I stared at him, biting my lip: I found myself feeling sorry for Zuko, and understanding why he had been so distressed when his Uncle was wounded – Iroh seemed to be the only family member to even like him. No wonder he was so messed up.
'Your Uncle is a wise man,' I said finally 'he tried to protect the Moon Spirit then: I'm grateful for that.'
'I hope Uncle is Ok. He got away from Dai Li, but I didn't. Somehow, Azula's managed to place herself at the head of the Dai Li, and somehow, she found out we were in Ba Sing Se.'
'I'm – I'm afraid that was me. I heard you and your uncle in that Teashop and told Azula – they were dressed as the Kyoshi warriors. I didn't realise until it was too late.'
He looked at me, then shrugged. 'Well, I suppose they would've found out sooner or later. Uncle was making quite a name for himself in the Upper Ring.'
I'd expected Zuko to be angry – after all, I'd just told him I'd inadvertently given him away into his sister's hands, but he only seemed concerned for his Uncle's safety. This was, indeed, an aspect of him I had never seen before, and I could hardly get my head around it. All the while we were talking, I was thinking that this couldn't be happening… It was such a surreal situation. I was talking to Zuko – Zuko - and he seemed...well, human.

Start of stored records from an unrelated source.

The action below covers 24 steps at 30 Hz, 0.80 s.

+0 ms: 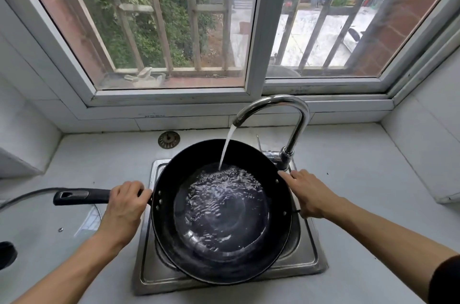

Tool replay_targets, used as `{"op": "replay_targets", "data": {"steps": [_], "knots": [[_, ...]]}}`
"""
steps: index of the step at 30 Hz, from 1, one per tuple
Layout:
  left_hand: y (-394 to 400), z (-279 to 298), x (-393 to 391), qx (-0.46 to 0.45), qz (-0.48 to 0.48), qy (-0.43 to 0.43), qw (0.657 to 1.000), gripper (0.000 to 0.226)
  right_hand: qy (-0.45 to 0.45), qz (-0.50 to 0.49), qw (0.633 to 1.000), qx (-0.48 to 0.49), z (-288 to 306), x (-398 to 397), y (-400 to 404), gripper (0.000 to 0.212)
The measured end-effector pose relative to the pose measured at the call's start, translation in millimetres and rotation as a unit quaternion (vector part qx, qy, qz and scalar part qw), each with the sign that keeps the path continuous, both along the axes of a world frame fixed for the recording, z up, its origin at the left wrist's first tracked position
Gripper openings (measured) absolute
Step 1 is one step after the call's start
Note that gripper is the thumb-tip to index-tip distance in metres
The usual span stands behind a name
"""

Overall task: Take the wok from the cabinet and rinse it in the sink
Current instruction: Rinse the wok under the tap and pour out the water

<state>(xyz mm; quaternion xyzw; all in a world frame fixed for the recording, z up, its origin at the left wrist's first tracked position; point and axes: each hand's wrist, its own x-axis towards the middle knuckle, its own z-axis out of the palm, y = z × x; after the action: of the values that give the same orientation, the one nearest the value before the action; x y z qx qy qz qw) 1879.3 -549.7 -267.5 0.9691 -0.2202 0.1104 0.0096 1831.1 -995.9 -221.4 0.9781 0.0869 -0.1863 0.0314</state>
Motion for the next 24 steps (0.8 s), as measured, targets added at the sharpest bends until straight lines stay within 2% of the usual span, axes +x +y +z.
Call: {"op": "replay_targets", "data": {"steps": [7,16,24], "knots": [[-11,12,26,0.025,0.009,0.000,1.000,0.034,-0.028,-0.018,0.999,-0.020,16,14,-6,0.126],[-31,3,44,0.069,-0.004,0.046,0.997,0.053,-0.075,-0.016,0.996,-0.046,45,12,-19,0.121],[-44,-9,52,0.042,-0.016,0.064,0.997,0.047,-0.088,-0.018,0.993,-0.073,54,5,-26,0.119]]}}
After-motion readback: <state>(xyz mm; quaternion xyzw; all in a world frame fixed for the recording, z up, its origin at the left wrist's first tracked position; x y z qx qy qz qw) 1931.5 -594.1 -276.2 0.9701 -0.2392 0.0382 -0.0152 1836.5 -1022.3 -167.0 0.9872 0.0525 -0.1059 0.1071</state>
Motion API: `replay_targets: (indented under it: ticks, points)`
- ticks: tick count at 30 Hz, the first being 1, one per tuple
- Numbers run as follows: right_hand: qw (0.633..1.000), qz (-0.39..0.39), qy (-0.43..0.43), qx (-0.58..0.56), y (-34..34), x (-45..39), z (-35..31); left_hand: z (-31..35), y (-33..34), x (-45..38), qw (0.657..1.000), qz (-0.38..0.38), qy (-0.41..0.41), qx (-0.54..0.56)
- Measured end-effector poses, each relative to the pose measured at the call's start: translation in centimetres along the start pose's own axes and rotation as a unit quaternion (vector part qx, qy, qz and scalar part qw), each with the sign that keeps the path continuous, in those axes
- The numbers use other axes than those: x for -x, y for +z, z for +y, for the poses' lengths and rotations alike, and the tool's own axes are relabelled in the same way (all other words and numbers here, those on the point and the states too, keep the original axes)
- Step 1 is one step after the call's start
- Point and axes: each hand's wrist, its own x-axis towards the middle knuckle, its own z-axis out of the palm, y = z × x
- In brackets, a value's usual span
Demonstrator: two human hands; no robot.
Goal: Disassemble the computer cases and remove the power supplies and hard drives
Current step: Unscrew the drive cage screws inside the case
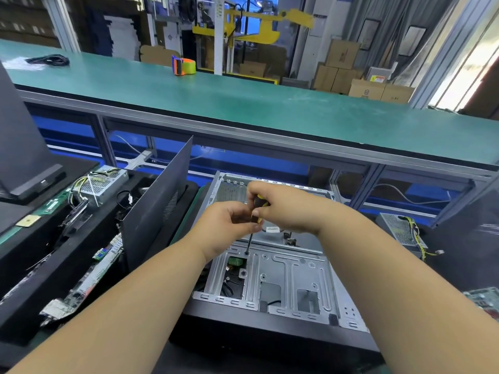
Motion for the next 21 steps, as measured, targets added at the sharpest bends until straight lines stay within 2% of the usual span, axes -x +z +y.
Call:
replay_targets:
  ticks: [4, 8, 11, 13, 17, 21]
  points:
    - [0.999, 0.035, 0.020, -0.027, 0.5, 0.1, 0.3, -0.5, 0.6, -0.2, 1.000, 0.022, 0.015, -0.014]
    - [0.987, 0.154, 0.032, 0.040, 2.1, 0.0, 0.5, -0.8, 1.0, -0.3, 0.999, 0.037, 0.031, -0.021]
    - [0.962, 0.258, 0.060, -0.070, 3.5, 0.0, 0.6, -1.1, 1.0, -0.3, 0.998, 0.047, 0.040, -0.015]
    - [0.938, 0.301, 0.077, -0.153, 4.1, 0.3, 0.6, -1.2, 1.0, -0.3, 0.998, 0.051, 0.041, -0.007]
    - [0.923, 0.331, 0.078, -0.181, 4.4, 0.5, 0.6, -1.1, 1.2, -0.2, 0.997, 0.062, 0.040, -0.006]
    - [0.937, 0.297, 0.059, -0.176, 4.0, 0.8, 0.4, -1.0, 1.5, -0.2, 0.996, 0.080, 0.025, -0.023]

It also occurred to me that he could still firebend, whereas I was completely defenceless and at his mercy, for I was unable to waterbend: he could have easily have burnt me to cinders any time in the last half-hour, and no-one would even bothered in this deep, forsaken place.
But he hadn't.
My first thoughts that it had been a trap of some sort for Aang, seemed a far-fetched idea now.
'In that teashop – The Jasmine Dragon – you and your uncle were brewing tea.'
'It's his Teashop and his dream – he wanted to settle down here, in Ba Sing Se.'
'And you?'
'I didn't want to at first, but... perhaps I've changed...'
He frowned and looked away, but not before I had seen the troubled expression on his face – it was getting easier to read.

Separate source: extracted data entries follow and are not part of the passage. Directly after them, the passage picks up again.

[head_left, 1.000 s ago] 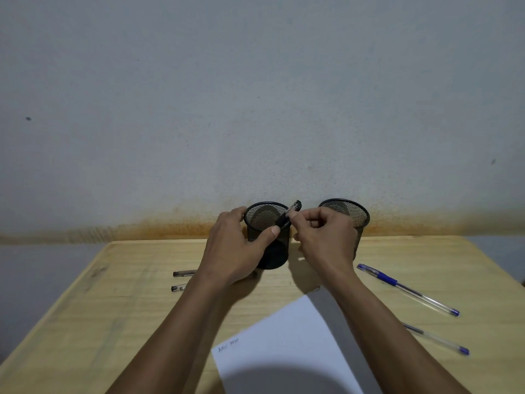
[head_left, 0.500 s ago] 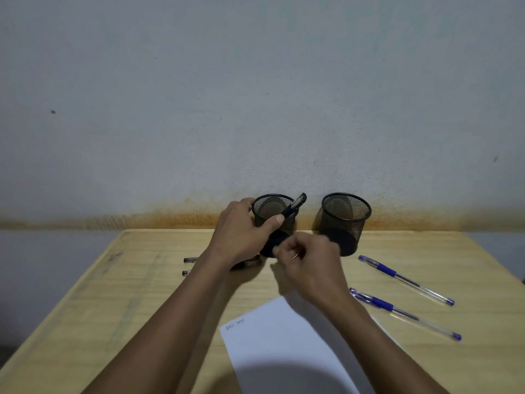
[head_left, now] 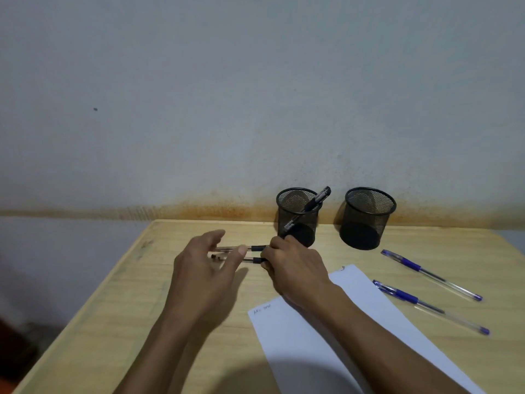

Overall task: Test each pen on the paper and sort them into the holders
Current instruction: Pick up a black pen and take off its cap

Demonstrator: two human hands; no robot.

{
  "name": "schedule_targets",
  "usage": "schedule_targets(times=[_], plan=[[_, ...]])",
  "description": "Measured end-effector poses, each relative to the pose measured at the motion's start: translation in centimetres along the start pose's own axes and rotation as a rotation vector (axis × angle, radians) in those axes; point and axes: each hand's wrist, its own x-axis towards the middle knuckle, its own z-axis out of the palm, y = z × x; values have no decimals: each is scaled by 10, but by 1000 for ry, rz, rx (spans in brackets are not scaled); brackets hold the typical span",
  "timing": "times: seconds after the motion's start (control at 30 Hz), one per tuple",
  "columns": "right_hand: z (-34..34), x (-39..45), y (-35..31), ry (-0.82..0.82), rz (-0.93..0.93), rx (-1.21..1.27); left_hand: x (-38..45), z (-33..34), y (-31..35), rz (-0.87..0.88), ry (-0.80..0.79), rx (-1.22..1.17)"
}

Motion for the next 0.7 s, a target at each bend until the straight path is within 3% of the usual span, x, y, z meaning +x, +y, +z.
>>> schedule_targets(times=[0.23,0.33,0.57,0.7], plan=[[-7,-5,-8,-48,-48,-72,-53,-15,-19,-77,106,-62],[-33,-20,-9,-65,110,254,-66,-17,-16,-65,113,-91],[-83,-88,-20,169,480,1075,-96,-8,18,144,-83,-77],[-98,-124,-26,128,585,1269,-114,7,40,262,-193,-109]])
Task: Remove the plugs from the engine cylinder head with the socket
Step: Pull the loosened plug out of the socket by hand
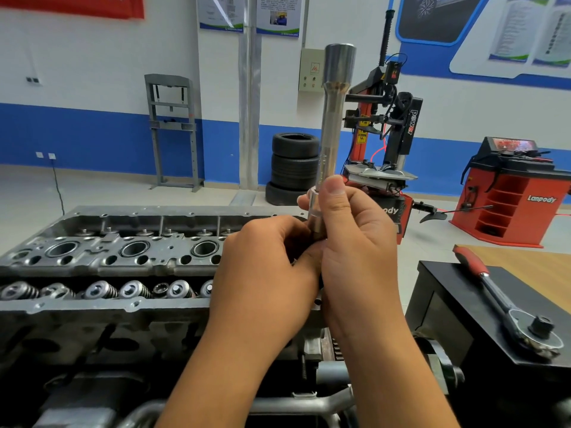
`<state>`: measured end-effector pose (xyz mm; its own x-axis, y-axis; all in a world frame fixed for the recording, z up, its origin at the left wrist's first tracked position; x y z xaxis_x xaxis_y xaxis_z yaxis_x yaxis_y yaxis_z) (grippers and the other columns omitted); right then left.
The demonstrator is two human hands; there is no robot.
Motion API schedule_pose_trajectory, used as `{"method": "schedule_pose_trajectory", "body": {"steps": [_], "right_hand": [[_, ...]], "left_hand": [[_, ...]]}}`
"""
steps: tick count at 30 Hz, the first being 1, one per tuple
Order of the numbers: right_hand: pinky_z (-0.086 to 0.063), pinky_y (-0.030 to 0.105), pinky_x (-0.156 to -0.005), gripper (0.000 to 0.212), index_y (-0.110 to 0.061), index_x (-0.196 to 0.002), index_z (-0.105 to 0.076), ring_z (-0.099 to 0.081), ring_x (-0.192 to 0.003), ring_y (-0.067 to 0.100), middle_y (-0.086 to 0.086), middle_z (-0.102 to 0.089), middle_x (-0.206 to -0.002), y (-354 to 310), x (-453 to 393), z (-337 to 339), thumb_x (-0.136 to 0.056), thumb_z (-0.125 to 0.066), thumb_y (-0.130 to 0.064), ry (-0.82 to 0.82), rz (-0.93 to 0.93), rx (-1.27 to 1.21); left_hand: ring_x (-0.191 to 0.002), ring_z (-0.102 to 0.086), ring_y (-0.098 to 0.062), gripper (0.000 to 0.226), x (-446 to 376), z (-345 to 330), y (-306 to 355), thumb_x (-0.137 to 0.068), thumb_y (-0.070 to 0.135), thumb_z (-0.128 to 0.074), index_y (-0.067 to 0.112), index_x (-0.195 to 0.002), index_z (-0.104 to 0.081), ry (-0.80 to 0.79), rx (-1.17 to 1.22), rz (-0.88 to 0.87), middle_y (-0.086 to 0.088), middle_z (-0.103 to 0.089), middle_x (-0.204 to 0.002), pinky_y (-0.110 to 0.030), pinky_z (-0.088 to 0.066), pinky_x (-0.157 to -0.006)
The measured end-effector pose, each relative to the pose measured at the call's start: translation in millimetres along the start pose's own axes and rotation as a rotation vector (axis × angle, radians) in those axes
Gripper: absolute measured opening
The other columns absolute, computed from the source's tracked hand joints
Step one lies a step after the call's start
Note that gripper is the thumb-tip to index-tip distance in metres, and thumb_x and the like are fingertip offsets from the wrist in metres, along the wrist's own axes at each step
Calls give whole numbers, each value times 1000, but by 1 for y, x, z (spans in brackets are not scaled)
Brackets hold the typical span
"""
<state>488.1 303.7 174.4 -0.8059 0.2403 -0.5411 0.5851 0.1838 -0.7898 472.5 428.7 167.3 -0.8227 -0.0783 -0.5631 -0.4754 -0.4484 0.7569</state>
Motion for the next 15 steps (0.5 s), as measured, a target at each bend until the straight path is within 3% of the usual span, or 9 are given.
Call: {"method": "schedule_pose_trajectory", "body": {"steps": [3,5,9,12,15], "right_hand": [[-58,43,-78,46,-12,-87,-72,-66,-80,17,12,-74,-90,2,0,0,-91,-57,-55,17,-11,27],[-58,48,-82,47,-12,-86,-72,-69,-84,23,13,-74,-90,1,0,1,-93,-54,-54,25,-7,40],[-54,39,-74,46,-8,-86,-70,-62,-78,16,23,-68,-92,1,1,1,-91,-58,-53,7,-33,-26],[-55,27,-65,30,-21,-89,-71,-64,-71,9,7,-75,-88,0,2,3,-83,-73,-51,2,-31,-69],[-55,31,-66,33,-21,-86,-71,-62,-71,10,1,-71,-83,-2,1,2,-82,-73,-54,-25,-9,-49]], "left_hand": [[-84,-72,0,29,3,-4,4,-81,45,-58,43,-102,-78,-69,23,1,26,-76,-88,-37,-62,-77],[-86,-73,-2,28,3,-6,6,-85,41,-56,43,-104,-77,-101,42,-4,25,-76,-90,-40,-62,-78],[-88,-73,1,21,1,-4,3,-89,41,-64,43,-105,-79,-68,38,2,26,-76,-90,-38,-61,-81],[-83,-71,6,18,0,-1,1,-89,30,-77,41,-102,-81,-31,19,-7,28,-76,-87,-35,-62,-80],[-81,-72,6,18,-1,1,-1,-88,28,-79,42,-100,-82,-38,56,-14,26,-77,-85,-33,-62,-80]]}}
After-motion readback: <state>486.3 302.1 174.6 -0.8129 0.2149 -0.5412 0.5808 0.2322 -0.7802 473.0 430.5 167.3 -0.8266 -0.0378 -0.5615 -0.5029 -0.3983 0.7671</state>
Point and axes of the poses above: each hand's wrist, its own x-axis away from the middle knuckle, its own z-axis out of the back of the hand, y = z × x, the point moved 10 cm from there along -x, towards the middle knuckle
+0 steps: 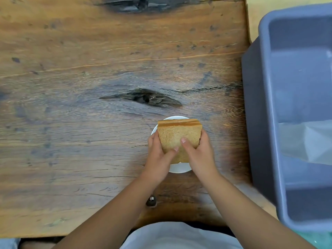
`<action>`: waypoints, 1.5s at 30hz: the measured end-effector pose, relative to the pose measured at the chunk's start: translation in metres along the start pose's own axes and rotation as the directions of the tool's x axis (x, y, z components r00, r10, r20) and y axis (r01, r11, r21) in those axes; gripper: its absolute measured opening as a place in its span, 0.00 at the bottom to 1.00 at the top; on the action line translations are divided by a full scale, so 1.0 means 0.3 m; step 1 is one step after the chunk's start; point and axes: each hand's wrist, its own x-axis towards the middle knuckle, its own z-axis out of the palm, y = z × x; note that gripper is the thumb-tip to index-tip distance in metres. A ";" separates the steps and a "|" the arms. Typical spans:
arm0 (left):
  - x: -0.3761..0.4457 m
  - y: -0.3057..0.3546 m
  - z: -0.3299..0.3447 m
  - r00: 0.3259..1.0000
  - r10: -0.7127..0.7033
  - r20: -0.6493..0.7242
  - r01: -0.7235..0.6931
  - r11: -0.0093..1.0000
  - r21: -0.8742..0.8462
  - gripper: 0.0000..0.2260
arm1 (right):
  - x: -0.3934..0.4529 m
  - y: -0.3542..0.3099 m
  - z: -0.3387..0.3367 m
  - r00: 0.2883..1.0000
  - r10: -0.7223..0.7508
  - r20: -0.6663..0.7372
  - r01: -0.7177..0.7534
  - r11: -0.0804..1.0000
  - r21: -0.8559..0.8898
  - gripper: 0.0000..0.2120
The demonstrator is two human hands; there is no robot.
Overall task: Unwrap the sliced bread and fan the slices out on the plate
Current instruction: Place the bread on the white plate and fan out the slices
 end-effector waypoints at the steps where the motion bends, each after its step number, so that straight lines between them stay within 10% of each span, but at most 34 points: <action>1: 0.002 0.002 0.000 1.000 -0.002 0.000 0.002 1.000 -0.002 0.31 | 0.005 0.002 0.003 1.000 0.002 -0.003 -0.002 1.000 -0.002 0.26; 45: -0.040 -0.011 0.003 1.000 0.003 -0.010 -0.002 1.000 0.015 0.30 | -0.069 0.020 -0.007 0.998 -0.026 -0.058 0.021 0.996 -0.084 0.23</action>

There was silence between us for a while. I stole a look at him – his head was bent, dark hair falling in front of his face, his once fiery aggression and haughty confidence were gone and he almost seemed at a loss what to do, and just as upset with our predicament as I was.
His expression reminded me of someone: Jet had been like this sometime before he died - very different and unsure of himself and vulnerable.
I hadn't given Jet a chance to redeem himself. My last words to him had been harsh accusations – and I had let him die without acknowledging that he had changed, and that I had forgiven him. I never gave him a chance.
Perhaps, if I gave Zuko a chance...
'I'm sorry I yelled at you before,' I told him.
'It doesn't matter.'
'It's just that for so long now, whenever I would imagine the face of the enemy, it was your face'. In past months, the faceless Fire Nation helmets of my childhood nightmares had increasingly given way to Zuko's face.
'My face. I see,' Zuko turned away and his hand came up to touch his scar.
'No, no, that's not what I meant,' I said hastily. If that scar really was really inflicted by his father, than I could imagine that the pain went much deeper than burnt flesh.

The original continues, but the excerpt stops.